Cut the interest rate and watch debt grow - Adam Creighton

Apart from the dubious benefits of higher house prices and more indebted households, it is hard to see what good can come from ­another cut in official interest rates today. Traders are expecting the Reserve Bank board to ­establish a historic low of 2 per cent for the cash rate, entrenching the lowest mortgage rates for at least 50 years.

While lower domestic rates will briefly satisfy those who see economic salvation in an ever weaker currency, they will ­exacerbate a national debt fetish that is increasing Australia’s economic vulnerability. Central banks here and abroad have ­repeatedly cut official interest rates to spur business borrowing, investment and jobs growth without obvious success.

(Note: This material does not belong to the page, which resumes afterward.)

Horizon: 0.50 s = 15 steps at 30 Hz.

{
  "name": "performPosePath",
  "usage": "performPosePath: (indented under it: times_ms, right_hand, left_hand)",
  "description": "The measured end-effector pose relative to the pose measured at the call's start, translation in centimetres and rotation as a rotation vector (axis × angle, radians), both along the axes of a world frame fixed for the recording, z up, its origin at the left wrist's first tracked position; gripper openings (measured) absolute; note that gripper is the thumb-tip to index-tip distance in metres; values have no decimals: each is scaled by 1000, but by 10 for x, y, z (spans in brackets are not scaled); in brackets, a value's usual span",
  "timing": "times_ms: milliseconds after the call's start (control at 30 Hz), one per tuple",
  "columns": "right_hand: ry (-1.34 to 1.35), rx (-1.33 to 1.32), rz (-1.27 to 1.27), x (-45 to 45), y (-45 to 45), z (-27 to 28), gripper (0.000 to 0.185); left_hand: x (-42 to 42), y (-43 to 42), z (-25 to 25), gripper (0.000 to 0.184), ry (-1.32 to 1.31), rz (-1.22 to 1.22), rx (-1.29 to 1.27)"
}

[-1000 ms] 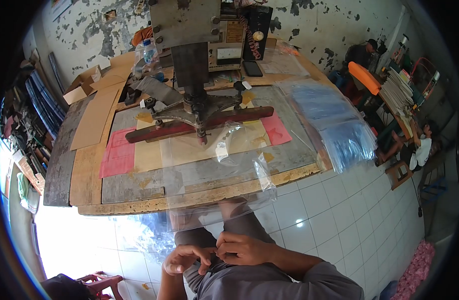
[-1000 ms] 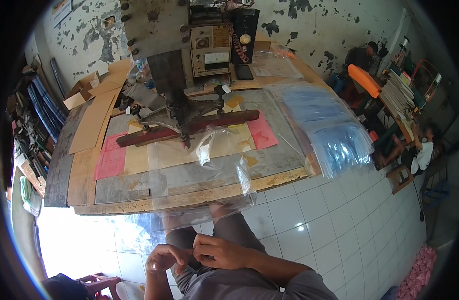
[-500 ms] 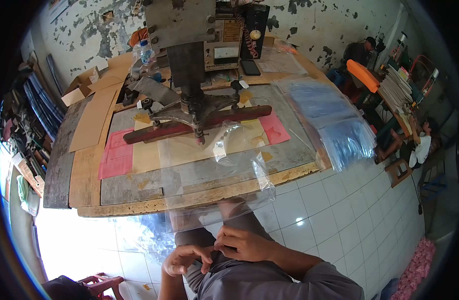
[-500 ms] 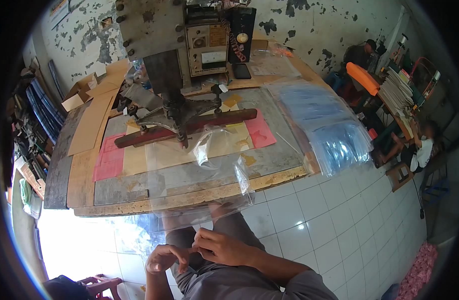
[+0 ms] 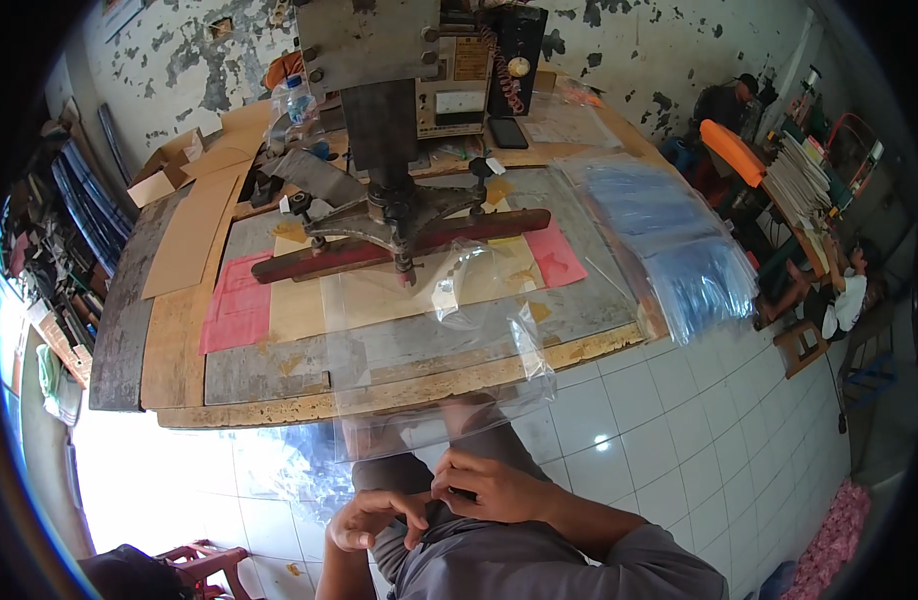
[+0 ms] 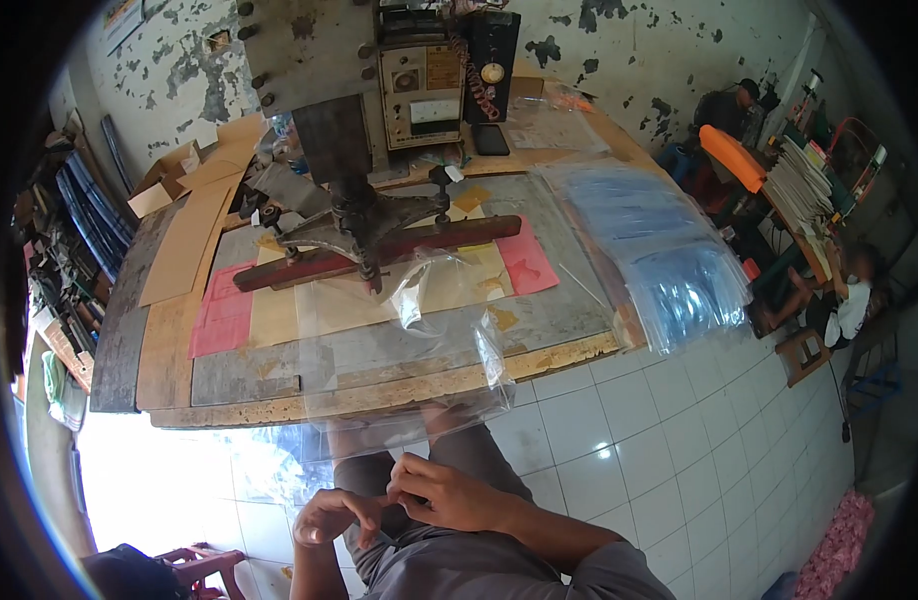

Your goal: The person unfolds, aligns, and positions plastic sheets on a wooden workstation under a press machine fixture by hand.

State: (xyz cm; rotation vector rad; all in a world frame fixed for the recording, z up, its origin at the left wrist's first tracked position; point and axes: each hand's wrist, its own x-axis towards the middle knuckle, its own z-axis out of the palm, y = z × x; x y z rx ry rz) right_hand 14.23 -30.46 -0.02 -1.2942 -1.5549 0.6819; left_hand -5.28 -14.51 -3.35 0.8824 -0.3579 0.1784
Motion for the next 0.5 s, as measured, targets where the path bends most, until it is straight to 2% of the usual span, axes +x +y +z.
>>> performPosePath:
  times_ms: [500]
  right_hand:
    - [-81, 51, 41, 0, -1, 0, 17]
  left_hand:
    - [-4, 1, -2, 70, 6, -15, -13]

Indeed, the only horses slurping the monetary water on offer in Australia have been our ­already heavily indebted households. While other countries have been curbing their reliance on debt since 2011 - when the Reserve Bank started its aggressive rate-cutting strategy - Aus­tralian households have been ratcheting up theirs to the equivalent of 130 per cent of national income, the highest level in the world and rising.

Household debt is growing more than twice as fast as wages are, while the value of loans to buy second or more houses is ballooning by about 10 per cent, or $50 billion, a year.

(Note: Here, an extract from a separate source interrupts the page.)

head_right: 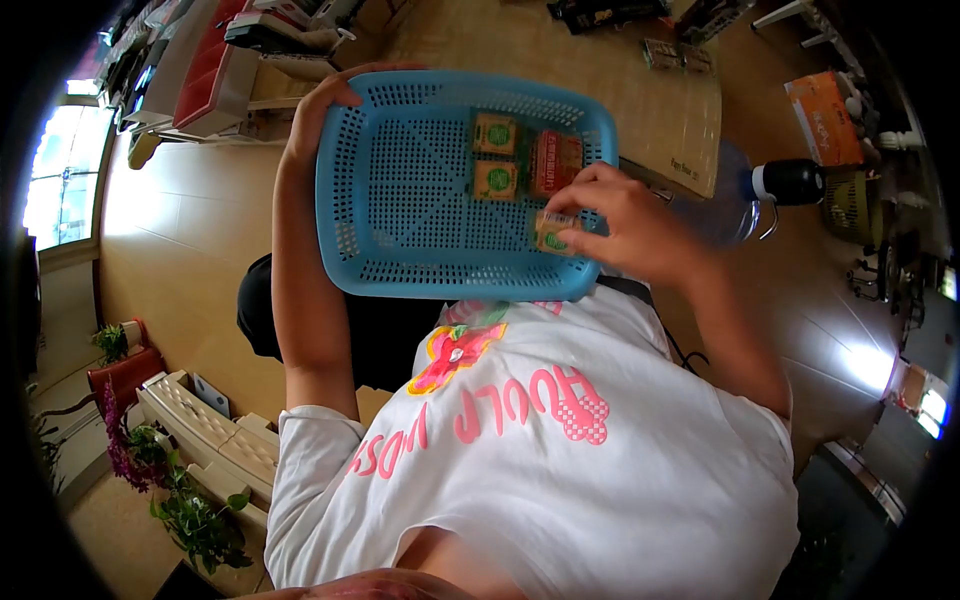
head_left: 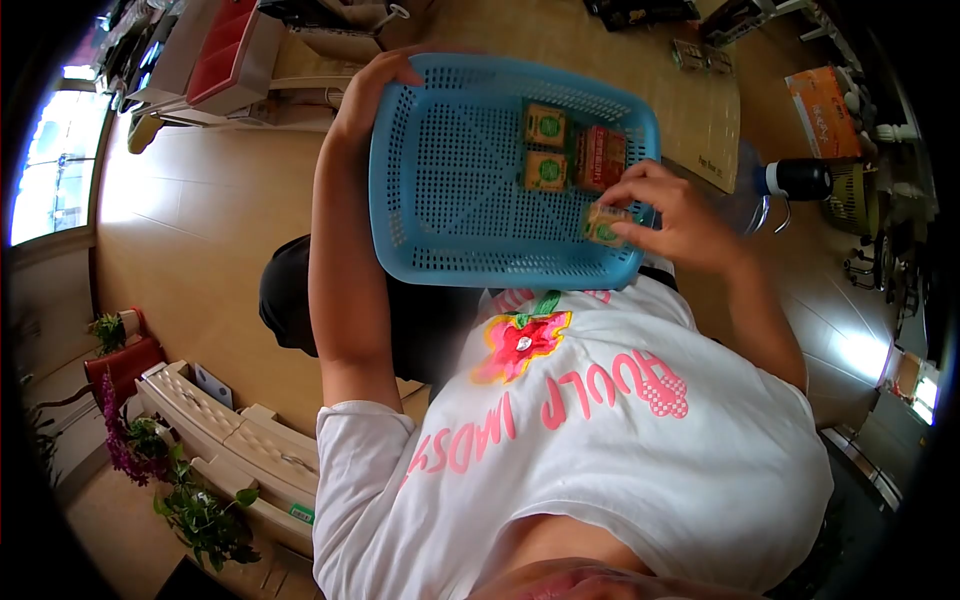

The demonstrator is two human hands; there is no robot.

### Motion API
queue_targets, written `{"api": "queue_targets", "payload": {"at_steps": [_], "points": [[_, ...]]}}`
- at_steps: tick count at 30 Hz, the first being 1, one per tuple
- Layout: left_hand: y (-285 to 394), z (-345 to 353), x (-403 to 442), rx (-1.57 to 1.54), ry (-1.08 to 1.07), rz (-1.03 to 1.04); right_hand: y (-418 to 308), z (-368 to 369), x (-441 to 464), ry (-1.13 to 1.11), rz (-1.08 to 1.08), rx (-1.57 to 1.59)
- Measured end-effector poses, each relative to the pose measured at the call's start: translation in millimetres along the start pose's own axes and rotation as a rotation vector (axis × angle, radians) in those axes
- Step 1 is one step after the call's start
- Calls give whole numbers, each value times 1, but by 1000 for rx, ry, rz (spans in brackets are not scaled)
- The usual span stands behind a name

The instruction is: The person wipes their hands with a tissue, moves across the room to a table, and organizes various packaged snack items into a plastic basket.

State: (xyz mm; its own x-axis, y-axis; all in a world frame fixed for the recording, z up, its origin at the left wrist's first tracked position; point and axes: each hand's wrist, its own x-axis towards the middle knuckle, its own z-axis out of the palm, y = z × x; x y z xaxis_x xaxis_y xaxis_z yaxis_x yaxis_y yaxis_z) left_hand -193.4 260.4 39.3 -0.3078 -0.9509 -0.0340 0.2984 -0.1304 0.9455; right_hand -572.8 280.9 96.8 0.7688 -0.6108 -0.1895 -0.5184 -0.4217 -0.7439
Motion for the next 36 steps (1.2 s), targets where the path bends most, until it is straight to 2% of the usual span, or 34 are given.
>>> {"api": "queue_targets", "payload": {"at_steps": [3, 6, 9, 18, 24, 27, 30, 33, 36], "points": [[-3, -5, 1, 13, 3, 9, 5, 13, 1, 136, -119, -293], [-2, -4, -1, -22, -2, -5, 13, 19, 6, 150, -169, -318], [-5, 0, -1, 11, 28, 89, 17, 21, 8, 186, -262, -427], [-6, -7, 1, 33, -3, 14, 16, 27, 12, 351, -253, -551], [-5, -4, 2, 42, 3, 12, 28, 37, 11, 572, -82, -626], [-5, -5, 2, 14, -13, 4, 29, 45, 11, 589, 15, -481], [-6, -1, 3, 14, -14, 105, 32, 49, 11, 587, 40, -414], [-5, 1, 2, 19, 10, 91, 25, 48, 13, 649, -28, -450], [-7, 1, 3, 6, 16, 113, 35, 34, 4, 395, -272, -503]]}}
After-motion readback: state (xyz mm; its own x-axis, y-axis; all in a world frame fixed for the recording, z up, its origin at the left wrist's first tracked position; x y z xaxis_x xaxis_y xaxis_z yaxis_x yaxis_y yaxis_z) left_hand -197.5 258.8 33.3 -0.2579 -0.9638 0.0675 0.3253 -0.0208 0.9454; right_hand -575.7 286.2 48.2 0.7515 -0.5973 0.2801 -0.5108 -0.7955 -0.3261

Add in Australia’s businesses and overall private sector debt has risen to a national high of 206 per cent of national income, having steadily increased from the bottom to the top quartile of rich countries over the past 30 years, according to recent Barclays research. New house and apartment construction is going gangbusters at a pace of 230,000 dwellings a year, or more than enough to house a country whose population increases by around 400,000 a year.

House prices are still rising at double-digit annualised rates in Sydney and Melbourne, but business borrowing and investment here and worldwide despite repeated and significant cuts in interest rates are still sluggish, hobbled in part, at least, by the economic uncertainty ultra-low rates entail.

Australia cannot buck the global trend towards ever lower rates, a phenomenon whose causes and consequences are ­dividing the greatest economic minds of our generation.

But in the face of evidence of rapidly rising leverage and in­effectiveness at boosting jobs or real business investment, it would be better to keep a bit of its monetary powder dry in case of an actual crisis.

While falling iron ore and coal prices bode ill for our short-term national income, lowering interest rates will do nothing to offset these structural, rather than cyclic, challenges our economy faces.